Daggett suggested a 33% tax on a candidates’ who raise more than twice the amount at which publicly-financed candidates are capped (currently $10.9 million for the general election), which he said might be constitutional, as opposed to limiting how much candidates could spend. . The receipts would then be distributed to the other candidates proportional to how much they raised.
The proposal is based on Major League Baseball’s policy on teams that outspend a pre-set cap, but even Daggett was not sure whether the idea would actually hold up.
“I don’t know if it would pass muster, but I think we need to do anything we can to limit the impact of money in politics. If you can level the playing field so that people can’t come in and just buy an election, I think that is all the better for democracy,” he said.
Ingrid Reed, director of the Eagleton Institute’s New Jersey Project, said the idea would likely run into problems upon implementation.
“The problem with that is the Supreme Court has ruled that it is against Freedom of Speech to say how much people can spend,” said Reed, who supported the New Jersey’s Clean Elections program until federal court decisions in other states caused legislators to withdraw the program for at least this year. “It’s good to have discussions about this, but it might be an idea that requires some more thought.”
The proposal was the most novel part of Daggett’s own ethics plan that he rolled out today at the State House, in which he proposed a number of reforms, some of which have already been attempted or proposed by his two major party opponents: a complete ban on dual office-holding; a ban on wheeling; ending pensions and free health coverage for part-time officials; a three year waiting period on lobbying for former elected officials; and an expansion of pay-to-play rules.
Some nuanced ideas Daggett proposed included forcing legislators who draw two public salaries to reduce the payments from their public sector job on a per diem basis for the days they spent at the State House; basing pensions on an average from the last 10 years worked instead of the highest paying three; requiring campaign donations to be posted on the Election Law Enforcement Commission’s Web site within 24 hours of receipt; and making redistricting commissions draw districts with an eye towards making them more competitive.
“It is a travesty of democracy that so much gerrymandering is done to limit competition in legislative and congressional districts,” said Daggett.
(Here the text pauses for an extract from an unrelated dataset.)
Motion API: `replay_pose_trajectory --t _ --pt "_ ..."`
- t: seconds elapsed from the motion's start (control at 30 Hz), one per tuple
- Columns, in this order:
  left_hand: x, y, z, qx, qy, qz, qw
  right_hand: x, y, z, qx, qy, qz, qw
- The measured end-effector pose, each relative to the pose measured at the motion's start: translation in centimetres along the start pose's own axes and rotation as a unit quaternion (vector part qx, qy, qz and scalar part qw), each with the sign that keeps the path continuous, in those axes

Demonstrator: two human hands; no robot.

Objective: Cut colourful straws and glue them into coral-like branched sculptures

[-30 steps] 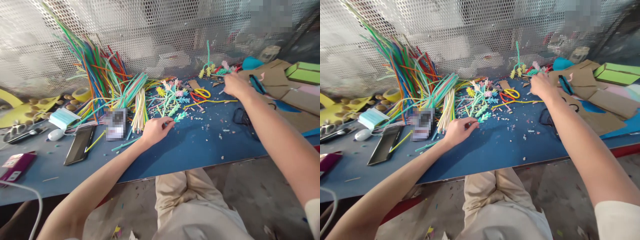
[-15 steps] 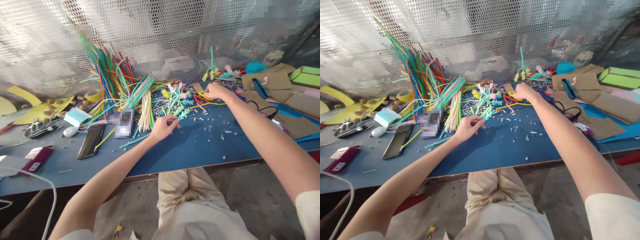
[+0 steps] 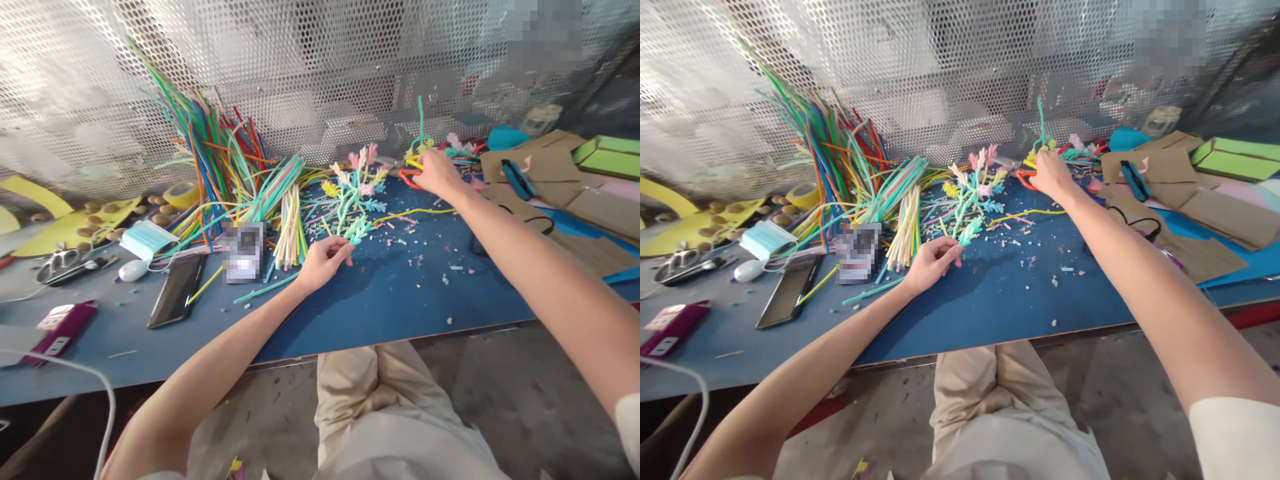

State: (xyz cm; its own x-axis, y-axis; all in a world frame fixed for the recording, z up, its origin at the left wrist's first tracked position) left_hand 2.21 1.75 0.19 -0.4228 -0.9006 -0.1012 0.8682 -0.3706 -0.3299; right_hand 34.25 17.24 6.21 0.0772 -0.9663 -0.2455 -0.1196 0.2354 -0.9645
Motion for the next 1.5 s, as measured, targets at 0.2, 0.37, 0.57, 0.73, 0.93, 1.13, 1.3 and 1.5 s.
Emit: replay_pose_trajectory --t 0.2,0.37,0.57,0.73,0.93,1.13,1.3,1.5 --pt "0.2 -0.3 0.1 0.007 -0.022 -0.006 1.000 0.0 -6.0 -3.6 -0.062 0.004 0.079 0.995" --pt "0.3 -0.2 0.3 0.004 -0.029 0.000 1.000 0.2 -10.7 -8.7 -0.067 -0.065 0.128 0.987" --pt "0.1 -0.4 0.2 -0.019 -0.017 0.012 1.000 3.7 -13.6 -10.3 -0.087 -0.121 0.204 0.968" --pt "0.4 -1.9 2.0 -0.121 0.031 0.089 0.988 7.5 -8.7 -7.2 -0.130 -0.039 0.098 0.986" --pt "1.0 -3.3 3.8 -0.232 0.076 0.166 0.955 10.1 -3.2 -4.8 -0.234 -0.056 -0.010 0.970" --pt "1.0 -2.7 3.2 -0.223 0.060 0.165 0.959 11.0 -4.1 -5.6 -0.216 -0.120 0.036 0.968" --pt "0.9 -3.0 2.9 -0.237 0.061 0.179 0.953 11.3 -3.9 -6.0 -0.158 -0.147 0.036 0.976" --pt "1.1 -3.3 2.3 -0.282 0.043 0.202 0.937 11.7 -3.0 -7.3 -0.132 -0.177 0.015 0.975"
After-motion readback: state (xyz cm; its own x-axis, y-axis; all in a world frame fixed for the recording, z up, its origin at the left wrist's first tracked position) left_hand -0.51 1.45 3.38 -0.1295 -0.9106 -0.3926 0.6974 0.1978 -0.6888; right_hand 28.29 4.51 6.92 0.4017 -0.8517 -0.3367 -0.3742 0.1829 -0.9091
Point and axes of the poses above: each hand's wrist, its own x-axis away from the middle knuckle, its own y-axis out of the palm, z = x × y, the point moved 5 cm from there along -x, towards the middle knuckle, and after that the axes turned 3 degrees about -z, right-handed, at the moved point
But Corzine was not the only candidate Daggett said had ethics problems. He said that Republican gubernatorial nominee Chris Christie, having gone through a rocky single term as a Morris County freeholder, “was able to buy himself a new career as U.S. Attorney by raising a lot of money for George W. Bush’s presidential campaign.”
Daggett said that the news of Christie’s donation to former subordinate U.S. Attorney staffer Michele Brown would help drive disaffected voters to his campaign.
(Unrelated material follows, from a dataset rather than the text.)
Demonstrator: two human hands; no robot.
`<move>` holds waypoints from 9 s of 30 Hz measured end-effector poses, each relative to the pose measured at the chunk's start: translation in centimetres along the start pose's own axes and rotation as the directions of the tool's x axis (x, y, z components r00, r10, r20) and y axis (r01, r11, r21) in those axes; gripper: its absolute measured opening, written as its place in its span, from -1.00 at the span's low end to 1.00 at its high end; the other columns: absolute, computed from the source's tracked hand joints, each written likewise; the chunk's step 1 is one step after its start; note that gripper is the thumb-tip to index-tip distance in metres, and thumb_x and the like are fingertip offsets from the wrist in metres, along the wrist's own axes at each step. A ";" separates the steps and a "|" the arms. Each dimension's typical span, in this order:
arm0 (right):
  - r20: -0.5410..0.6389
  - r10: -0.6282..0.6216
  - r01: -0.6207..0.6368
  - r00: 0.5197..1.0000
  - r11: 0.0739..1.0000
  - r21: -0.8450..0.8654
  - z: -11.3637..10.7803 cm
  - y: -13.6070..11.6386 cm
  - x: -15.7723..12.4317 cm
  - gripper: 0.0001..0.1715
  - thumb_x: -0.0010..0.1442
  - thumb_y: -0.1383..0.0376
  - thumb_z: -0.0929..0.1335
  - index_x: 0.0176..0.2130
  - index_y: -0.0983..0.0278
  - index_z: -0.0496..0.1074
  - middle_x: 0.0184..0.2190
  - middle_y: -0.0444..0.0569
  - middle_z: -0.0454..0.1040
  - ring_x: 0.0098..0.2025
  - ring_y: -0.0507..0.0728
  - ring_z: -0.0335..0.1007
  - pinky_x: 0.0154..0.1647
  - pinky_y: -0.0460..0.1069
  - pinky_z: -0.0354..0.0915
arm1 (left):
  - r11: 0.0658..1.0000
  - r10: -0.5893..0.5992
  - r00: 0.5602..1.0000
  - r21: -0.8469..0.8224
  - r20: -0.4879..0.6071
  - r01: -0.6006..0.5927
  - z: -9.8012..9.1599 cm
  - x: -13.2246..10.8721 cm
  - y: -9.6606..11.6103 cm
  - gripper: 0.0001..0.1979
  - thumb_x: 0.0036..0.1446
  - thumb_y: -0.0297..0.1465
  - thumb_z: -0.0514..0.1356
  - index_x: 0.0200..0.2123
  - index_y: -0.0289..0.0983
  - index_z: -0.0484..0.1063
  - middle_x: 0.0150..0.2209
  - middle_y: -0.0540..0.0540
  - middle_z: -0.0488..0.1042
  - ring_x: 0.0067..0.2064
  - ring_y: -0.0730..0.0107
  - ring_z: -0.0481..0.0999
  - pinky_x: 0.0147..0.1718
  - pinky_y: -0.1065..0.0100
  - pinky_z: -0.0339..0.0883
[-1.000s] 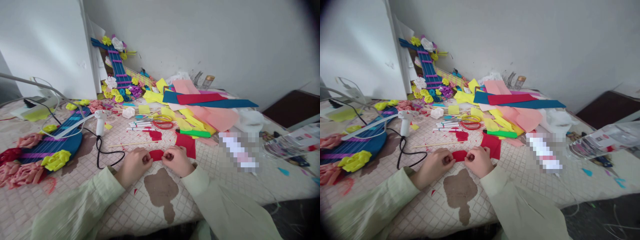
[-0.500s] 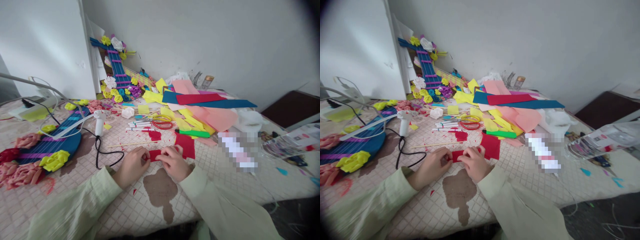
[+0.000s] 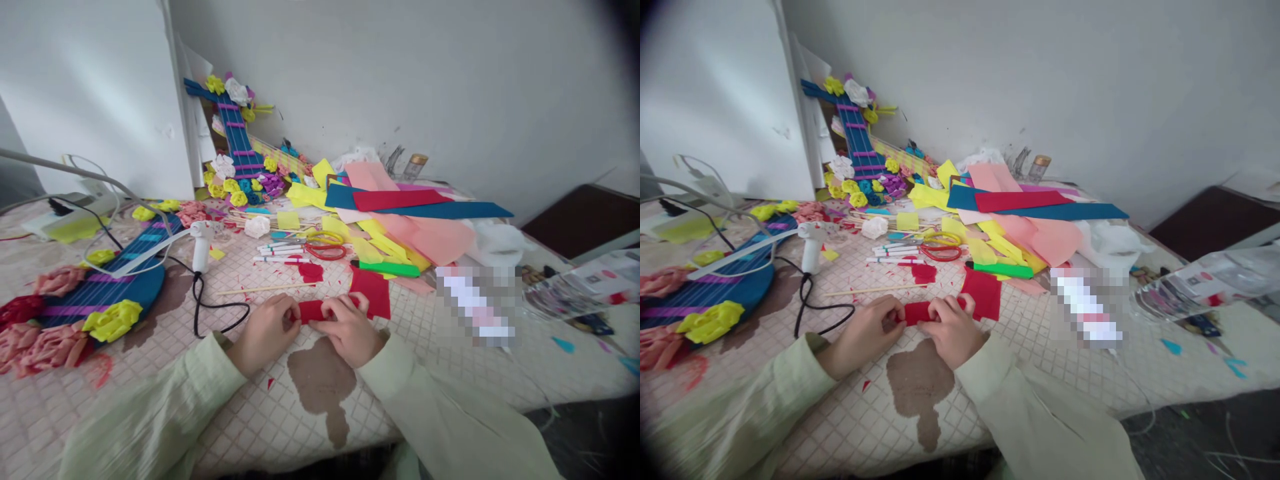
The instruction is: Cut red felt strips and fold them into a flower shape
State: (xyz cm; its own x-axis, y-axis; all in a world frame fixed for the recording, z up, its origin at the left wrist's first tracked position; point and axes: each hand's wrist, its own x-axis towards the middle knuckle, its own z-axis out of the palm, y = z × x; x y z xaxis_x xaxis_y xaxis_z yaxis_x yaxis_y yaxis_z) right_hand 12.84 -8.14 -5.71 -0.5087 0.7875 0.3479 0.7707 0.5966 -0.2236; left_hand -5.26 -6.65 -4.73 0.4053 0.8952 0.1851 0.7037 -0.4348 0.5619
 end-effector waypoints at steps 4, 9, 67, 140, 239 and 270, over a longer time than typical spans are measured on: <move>-0.079 0.045 -0.044 0.996 0.999 0.015 -0.1 0.6 -0.4 -0.71 0.00 0.49 0.26 -0.49 0.13 0.46 -0.45 -0.14 0.28 -0.31 0.05 0.10 -0.16 0.09 -0.19 | 1.000 -0.010 1.000 -0.008 -0.002 0.010 0.0 0.0 0.1 -0.92 -0.14 -0.56 0.04 -0.55 -0.28 0.23 -0.54 0.01 0.28 -0.47 0.45 0.27 -0.52 0.44 0.12; -0.115 0.086 -0.084 0.990 0.996 0.020 -0.1 1.3 -0.6 -0.70 -0.05 0.51 0.26 -0.57 0.18 0.45 -0.49 -0.14 0.30 -0.33 0.04 0.11 -0.14 0.09 -0.19 | 0.999 -0.020 1.000 -0.028 0.002 0.020 0.0 0.0 0.0 -0.92 -0.15 -0.56 0.03 -0.55 -0.28 0.25 -0.55 0.02 0.28 -0.47 0.45 0.27 -0.53 0.45 0.12; -0.113 0.334 -0.273 0.936 0.890 0.366 -2.5 3.5 3.5 -0.71 0.10 0.20 0.21 -0.49 0.30 0.39 -0.54 -0.05 0.41 -0.54 0.03 0.28 -0.42 -0.05 0.21 | 0.712 -0.200 0.980 -0.686 0.010 0.152 -0.7 1.0 -0.6 -0.82 -0.03 -0.35 0.10 -0.38 -0.33 0.38 -0.40 -0.06 0.42 -0.36 0.40 0.37 -0.36 0.38 0.24; -0.001 0.123 -0.119 0.992 0.963 0.243 0.4 1.5 0.5 -0.94 0.04 0.33 0.30 -0.43 0.25 0.37 -0.42 -0.08 0.37 -0.31 0.07 0.24 -0.26 0.00 0.09 | 0.984 0.151 0.988 0.087 0.034 -0.153 -0.7 -1.0 -1.0 -0.92 0.00 -0.44 0.07 -0.49 -0.29 0.34 -0.45 -0.06 0.33 -0.34 0.34 0.30 -0.36 0.33 0.22; -0.120 0.049 -0.044 0.992 0.998 0.043 -0.3 1.1 -0.3 -0.74 -0.11 0.49 0.26 -0.56 0.18 0.45 -0.50 -0.13 0.27 -0.36 0.05 0.10 -0.21 0.09 -0.14 | 0.989 0.117 0.992 0.084 0.055 -0.122 -0.5 -0.7 -0.8 -0.73 0.01 -0.52 0.01 -0.17 -0.20 0.27 -0.28 -0.08 0.26 -0.25 0.34 0.30 -0.29 0.33 0.22; 0.002 0.131 -0.128 0.991 0.969 0.210 0.3 1.5 2.3 -0.89 0.06 0.33 0.28 -0.36 0.21 0.41 -0.33 -0.09 0.43 -0.23 0.08 0.24 -0.12 0.08 -0.02 | 0.997 0.078 0.997 0.000 -0.023 -0.078 -0.1 0.1 -1.3 -0.80 0.10 -0.45 -0.05 -0.38 -0.29 0.37 -0.34 -0.11 0.32 -0.29 0.37 0.33 -0.29 0.34 0.25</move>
State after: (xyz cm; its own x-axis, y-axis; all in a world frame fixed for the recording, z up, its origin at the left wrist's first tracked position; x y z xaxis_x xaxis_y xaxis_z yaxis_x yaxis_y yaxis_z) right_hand 12.76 -5.38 -5.48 -0.4043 0.8590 0.3140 0.7315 0.5098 -0.4529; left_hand -6.13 -5.96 -5.37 0.4454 0.8605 0.2473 0.6698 -0.5035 0.5458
“I’m troubled, as many people are, when you have a candidate who is basically a one issue candidate and has spent all this time on the ethics issue and said he had a lapse in judgment, or a misunderstanding, or whatever it happens to be, when he’s prosecuted people for similar activities,” he said. “I think anything that happens that makes people cynical about the current system and the problems in both parties manifest itself in people coming to my campaign.”
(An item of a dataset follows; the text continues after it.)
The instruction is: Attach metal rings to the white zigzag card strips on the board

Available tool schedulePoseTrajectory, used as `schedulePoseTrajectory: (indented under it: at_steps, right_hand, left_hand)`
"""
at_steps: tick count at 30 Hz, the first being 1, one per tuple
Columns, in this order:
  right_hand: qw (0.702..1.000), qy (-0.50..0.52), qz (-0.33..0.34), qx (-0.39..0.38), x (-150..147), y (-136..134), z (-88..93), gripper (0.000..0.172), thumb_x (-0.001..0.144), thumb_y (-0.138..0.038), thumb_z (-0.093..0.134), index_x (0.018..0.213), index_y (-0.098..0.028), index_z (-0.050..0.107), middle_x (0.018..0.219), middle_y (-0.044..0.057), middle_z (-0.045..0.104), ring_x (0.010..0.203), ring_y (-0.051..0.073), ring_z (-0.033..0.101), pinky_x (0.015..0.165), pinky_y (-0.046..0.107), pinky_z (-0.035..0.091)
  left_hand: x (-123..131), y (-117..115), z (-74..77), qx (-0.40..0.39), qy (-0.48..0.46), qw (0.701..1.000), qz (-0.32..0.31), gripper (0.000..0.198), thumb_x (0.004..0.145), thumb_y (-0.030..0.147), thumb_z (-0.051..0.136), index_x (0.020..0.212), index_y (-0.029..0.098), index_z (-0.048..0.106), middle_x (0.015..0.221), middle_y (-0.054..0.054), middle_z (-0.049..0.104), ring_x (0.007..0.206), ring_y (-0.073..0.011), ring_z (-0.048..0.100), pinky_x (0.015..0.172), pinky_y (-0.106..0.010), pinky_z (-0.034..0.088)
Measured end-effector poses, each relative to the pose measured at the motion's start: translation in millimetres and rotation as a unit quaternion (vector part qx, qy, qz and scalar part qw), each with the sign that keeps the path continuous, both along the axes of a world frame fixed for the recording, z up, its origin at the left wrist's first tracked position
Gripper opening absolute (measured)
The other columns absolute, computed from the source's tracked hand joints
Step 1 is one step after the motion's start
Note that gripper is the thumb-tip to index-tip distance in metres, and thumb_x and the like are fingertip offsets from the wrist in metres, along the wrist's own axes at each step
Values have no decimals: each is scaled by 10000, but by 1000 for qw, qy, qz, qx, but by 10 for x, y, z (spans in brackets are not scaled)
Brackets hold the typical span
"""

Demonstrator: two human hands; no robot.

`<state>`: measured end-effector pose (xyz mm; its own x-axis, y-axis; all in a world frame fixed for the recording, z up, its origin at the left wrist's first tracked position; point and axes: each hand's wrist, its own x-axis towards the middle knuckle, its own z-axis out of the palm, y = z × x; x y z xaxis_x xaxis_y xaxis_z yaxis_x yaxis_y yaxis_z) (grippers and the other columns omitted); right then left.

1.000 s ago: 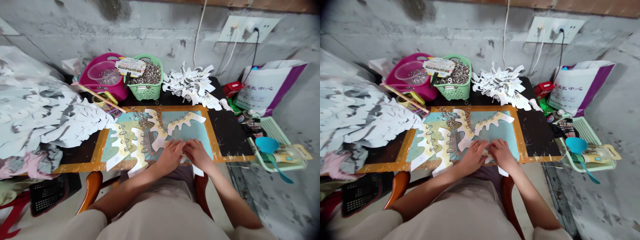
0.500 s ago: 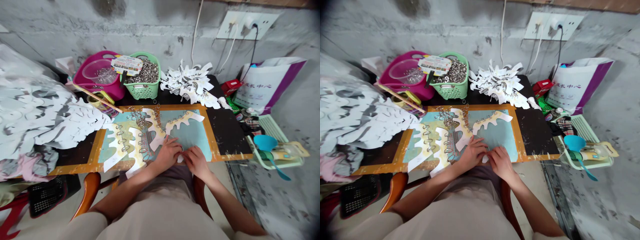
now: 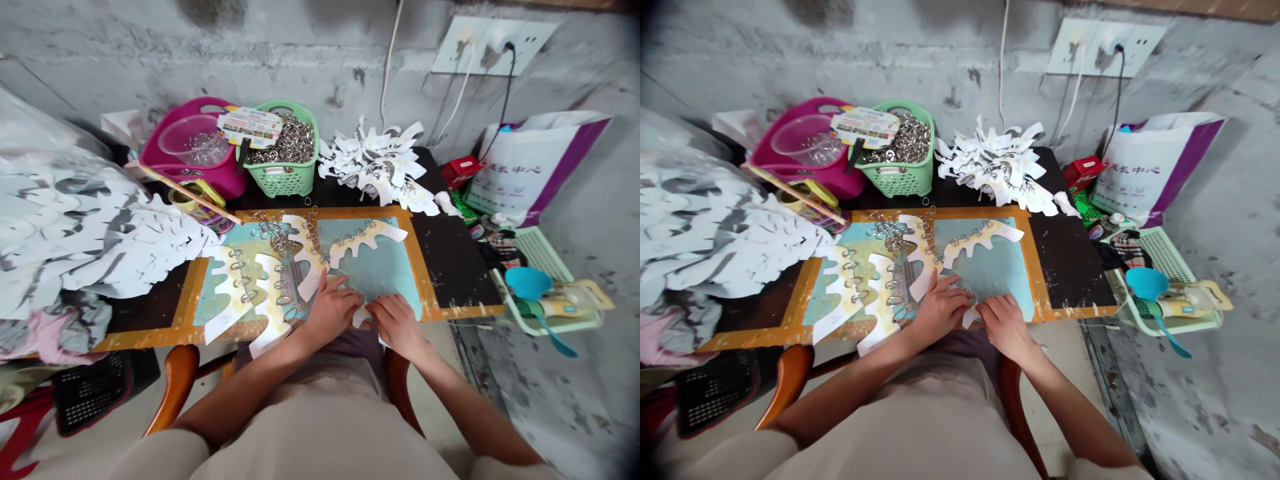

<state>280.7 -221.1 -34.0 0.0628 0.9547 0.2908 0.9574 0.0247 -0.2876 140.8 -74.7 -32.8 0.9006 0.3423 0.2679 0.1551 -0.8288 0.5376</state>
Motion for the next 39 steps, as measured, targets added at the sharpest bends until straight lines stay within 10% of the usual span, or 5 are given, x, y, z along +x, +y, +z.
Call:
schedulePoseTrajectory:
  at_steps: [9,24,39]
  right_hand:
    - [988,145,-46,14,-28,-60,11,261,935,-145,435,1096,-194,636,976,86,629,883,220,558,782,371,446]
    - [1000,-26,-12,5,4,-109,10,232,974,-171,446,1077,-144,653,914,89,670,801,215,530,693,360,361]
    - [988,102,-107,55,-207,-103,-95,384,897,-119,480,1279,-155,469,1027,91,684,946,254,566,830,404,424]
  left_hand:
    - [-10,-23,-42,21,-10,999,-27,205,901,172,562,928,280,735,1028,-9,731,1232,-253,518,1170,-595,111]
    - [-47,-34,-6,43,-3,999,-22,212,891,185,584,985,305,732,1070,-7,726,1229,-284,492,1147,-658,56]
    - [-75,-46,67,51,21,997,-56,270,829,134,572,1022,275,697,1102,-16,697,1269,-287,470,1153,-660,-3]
A Quinnipiac poll from this month put Daggett’s support at 7%, but he said he was encouraged by an internal Democratic poll that showed him at 10%.
Governor Corzine last year introduced a slew of sweeping reform proposals but has had trouble getting key ones introduced in the legislature. When reporters asked Christie asked how he would get his reform measures passed, he said that he would work with the legislature but “shame them” into passing them if they initially refused. Daggett disagreed with Christie’s approach, saying he thinks the public – and soon the legislature – will recognize the need for reform.
“I don’t like to take the approach that I’m going to shame them into something. I don’t think that’s the way to do it,” he said.
The Christie and Corzine campaigns declined to respond to Daggett’s criticism, but Republican State Committee spokesman Kevin Roberts said that Daggett “is engaging in the same type of negative campaigning he’s criticized in recent weeks.”
“If he intends on running a negative campaign to get some headlines for himself, he should stop pretending otherwise. You can’t have it both ways.”